Assignment:
Nothing in the listing should be dropped or altered when it is copied.

Information provided:
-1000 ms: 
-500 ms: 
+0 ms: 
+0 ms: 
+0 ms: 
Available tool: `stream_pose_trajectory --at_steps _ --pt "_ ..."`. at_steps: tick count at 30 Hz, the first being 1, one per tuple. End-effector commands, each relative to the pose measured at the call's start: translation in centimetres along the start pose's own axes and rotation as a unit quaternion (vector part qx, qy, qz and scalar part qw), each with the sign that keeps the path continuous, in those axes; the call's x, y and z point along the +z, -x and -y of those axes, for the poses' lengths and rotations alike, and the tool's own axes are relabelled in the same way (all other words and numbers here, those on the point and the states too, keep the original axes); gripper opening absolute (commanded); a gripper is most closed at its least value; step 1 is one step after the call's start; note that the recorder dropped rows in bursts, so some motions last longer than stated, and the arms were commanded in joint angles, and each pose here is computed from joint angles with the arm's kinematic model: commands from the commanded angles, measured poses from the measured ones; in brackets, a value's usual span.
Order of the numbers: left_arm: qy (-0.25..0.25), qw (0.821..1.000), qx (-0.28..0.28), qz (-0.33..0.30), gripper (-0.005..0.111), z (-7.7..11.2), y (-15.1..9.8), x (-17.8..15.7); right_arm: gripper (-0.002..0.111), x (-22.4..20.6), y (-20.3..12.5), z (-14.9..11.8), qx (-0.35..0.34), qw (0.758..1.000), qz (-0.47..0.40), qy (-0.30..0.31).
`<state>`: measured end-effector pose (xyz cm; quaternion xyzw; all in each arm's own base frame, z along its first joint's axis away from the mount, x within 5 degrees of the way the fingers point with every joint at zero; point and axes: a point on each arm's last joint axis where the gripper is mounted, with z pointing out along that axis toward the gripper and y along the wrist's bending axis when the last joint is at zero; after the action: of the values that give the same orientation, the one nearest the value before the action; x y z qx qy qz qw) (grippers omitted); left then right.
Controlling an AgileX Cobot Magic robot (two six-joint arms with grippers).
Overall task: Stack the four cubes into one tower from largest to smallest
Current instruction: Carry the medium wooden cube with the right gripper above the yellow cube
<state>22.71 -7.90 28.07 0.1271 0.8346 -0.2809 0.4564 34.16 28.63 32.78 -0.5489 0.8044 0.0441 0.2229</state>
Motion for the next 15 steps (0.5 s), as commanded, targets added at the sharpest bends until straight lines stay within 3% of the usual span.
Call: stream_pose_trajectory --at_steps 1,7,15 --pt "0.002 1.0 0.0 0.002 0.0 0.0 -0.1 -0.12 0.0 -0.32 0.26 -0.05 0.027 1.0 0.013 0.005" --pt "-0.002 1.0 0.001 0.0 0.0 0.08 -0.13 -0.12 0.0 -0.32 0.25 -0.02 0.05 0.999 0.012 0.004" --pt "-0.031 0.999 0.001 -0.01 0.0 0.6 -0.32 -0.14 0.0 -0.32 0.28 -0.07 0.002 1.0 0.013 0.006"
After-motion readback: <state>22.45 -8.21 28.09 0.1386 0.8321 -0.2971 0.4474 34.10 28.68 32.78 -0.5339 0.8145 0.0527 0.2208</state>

Result of the exercise:
-1000 ms: 
-500 ms: 
+0 ms: 
+0 ms: 
+0 ms: 
Available tool: `stream_pose_trajectory --at_steps _ --pt "_ ..."`. at_steps: tick count at 30 Hz, the first being 1, one per tuple. End-effector commands, each relative to the pose measured at the call's start: translation in centimetres along the start pose's own axes and rotation as a unit quaternion (vector part qx, qy, qz and scalar part qw), each with the sign that keeps the path continuous, in those axes; the call's x, y and z point along the +z, -x and -y of those axes, for the poses' lengths and rotations alike, and the tool's own axes are relabelled in the same way (all other words and numbers here, those on the point and the states too, keep the original axes); gripper opening absolute (commanded); a gripper is most closed at its least value; step 1 is one step after the call's start; note that the recorder dropped rows in bursts, so some motions last longer than stated, and the arms were commanded in joint angles, and each pose here is computed from joint angles with the arm's kinematic model: commands from the commanded angles, measured poses from the measured ones; in brackets, a value's usual span.
Order of the numbers: left_arm: qy (-0.25..0.25), qw (0.821..1.000), qx (-0.28..0.28), qz (-0.33..0.30), gripper (-0.005..0.111), z (-7.7..11.2), y (-15.1..9.8), x (-17.8..15.7); right_arm: gripper (-0.002..0.111), x (-22.4..20.6), y (-20.3..12.5), z (-14.9..11.8), qx (-0.35..0.34), qw (0.758..1.000), qz (-0.47..0.40), qy (-0.30..0.31).
`<state>`: measured end-effector pose (xyz cm; quaternion xyzw; all in each arm's own base frame, z along its first joint's axis away from the mount, x within 5 degrees of the way the fingers point with every joint at zero; point and axes: a point on each arm's last joint axis where the gripper is mounted, with z pointing out along that axis toward the gripper and y along the wrist's bending axis when the last joint is at zero; after the action: of the values that give the same orientation, the one nearest the value before the action; x y z qx qy qz qw) (grippers omitted); left then right.
Controlling an AgileX Cobot Magic robot (two six-joint arms with grippers).
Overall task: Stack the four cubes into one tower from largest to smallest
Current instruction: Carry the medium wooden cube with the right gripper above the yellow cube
<state>22.71 -7.90 28.07 0.1271 0.8346 -0.2809 0.4564 34.16 28.63 32.78 -0.5489 0.8044 0.0441 0.2229</state>
Motion for the next 15 steps (0.5 s), as commanded, targets added at the sharpest bends until straight lines stay within 3% of the usual span.
Call: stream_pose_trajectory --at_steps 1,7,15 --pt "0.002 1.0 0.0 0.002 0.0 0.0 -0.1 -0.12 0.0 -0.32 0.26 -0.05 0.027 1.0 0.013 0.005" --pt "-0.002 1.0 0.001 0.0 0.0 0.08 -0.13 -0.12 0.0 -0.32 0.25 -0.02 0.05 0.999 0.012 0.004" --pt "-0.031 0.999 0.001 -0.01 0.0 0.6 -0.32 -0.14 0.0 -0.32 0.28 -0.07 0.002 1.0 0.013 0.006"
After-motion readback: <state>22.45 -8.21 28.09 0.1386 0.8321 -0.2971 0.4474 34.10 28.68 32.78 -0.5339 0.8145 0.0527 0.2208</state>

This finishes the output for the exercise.